**DATASET RECORDS**
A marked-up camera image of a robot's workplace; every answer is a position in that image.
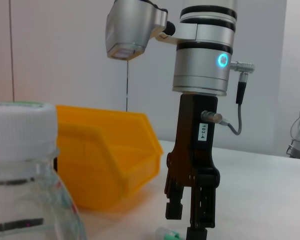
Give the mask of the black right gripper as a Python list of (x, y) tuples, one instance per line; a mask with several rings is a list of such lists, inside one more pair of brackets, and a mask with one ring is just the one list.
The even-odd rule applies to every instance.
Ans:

==

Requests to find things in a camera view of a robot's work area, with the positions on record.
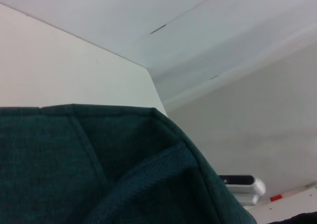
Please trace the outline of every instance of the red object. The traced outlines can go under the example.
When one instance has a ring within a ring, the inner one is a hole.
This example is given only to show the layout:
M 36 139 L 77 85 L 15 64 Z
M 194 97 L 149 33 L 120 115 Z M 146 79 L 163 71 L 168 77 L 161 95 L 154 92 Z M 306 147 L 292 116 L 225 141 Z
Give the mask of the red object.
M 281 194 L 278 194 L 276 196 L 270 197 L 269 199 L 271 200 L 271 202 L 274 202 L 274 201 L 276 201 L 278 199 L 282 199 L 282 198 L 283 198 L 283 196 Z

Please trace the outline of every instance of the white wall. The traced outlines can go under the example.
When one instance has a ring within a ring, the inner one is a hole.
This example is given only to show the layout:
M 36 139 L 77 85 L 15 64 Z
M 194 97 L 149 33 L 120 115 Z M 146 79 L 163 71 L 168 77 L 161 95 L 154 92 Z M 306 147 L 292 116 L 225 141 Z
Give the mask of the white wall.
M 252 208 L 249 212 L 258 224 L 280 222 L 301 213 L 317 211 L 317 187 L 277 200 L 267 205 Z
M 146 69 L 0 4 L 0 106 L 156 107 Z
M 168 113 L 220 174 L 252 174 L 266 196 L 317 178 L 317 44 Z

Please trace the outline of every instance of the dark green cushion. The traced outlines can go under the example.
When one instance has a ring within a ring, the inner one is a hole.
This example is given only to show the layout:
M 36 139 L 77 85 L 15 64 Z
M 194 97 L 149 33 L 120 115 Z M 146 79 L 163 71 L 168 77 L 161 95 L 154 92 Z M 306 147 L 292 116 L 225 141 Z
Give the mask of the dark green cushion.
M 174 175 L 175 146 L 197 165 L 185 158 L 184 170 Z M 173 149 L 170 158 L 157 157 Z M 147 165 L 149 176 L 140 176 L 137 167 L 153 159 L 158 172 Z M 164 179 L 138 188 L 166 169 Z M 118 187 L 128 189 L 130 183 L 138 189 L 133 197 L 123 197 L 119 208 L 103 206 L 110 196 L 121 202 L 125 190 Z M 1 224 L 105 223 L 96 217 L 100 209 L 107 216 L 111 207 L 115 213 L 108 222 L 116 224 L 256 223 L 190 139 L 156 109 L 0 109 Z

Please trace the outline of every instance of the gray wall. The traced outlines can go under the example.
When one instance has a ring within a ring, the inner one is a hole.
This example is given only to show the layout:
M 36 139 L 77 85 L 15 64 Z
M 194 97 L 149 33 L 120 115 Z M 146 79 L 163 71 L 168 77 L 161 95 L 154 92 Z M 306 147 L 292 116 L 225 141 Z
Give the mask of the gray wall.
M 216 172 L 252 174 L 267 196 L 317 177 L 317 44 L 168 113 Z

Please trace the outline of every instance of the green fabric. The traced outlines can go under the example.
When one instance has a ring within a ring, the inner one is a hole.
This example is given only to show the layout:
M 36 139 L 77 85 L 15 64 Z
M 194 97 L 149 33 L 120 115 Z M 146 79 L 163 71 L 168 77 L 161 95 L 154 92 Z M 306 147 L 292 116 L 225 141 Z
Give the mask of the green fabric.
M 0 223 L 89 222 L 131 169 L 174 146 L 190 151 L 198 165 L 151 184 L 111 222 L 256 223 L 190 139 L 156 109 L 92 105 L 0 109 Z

---

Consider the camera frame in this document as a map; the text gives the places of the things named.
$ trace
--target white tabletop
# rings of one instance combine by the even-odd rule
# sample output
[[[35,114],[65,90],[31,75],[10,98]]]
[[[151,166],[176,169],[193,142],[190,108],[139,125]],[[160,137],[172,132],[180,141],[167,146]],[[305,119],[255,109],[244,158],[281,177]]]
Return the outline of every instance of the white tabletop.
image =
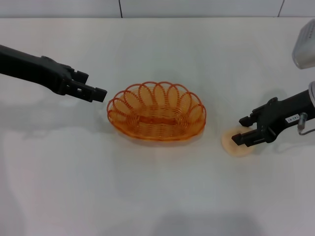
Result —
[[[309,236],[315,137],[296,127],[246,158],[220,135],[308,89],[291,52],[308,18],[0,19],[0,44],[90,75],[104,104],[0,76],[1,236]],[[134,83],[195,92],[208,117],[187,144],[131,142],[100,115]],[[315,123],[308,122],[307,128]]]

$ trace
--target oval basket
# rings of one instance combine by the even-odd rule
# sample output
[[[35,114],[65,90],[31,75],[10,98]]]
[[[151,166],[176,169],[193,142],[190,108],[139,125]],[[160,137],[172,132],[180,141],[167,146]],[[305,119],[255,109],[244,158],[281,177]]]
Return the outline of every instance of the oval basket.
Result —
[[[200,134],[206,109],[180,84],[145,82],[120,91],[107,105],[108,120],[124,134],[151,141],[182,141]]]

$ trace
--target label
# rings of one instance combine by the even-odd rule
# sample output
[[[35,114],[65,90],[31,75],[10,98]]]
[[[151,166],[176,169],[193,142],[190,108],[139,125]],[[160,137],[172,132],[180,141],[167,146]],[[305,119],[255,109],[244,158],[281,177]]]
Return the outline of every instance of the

**EXERCISE DETAILS**
Your task is to copy each line of the entries that includes the word "Please".

**PROBLEM SOLUTION**
Please trace the outline of every instance of the red object. The traced outlines can go under the example.
Please trace the outline of every instance of the white wall. The traced outlines can go under the example.
Please trace the outline of every instance of the dark green cushion. The traced outlines can go under the example.
Please trace the outline of every instance of the gray wall. The traced outlines can go under the example.
Please trace the outline of every instance of the green fabric. The traced outlines can go under the example.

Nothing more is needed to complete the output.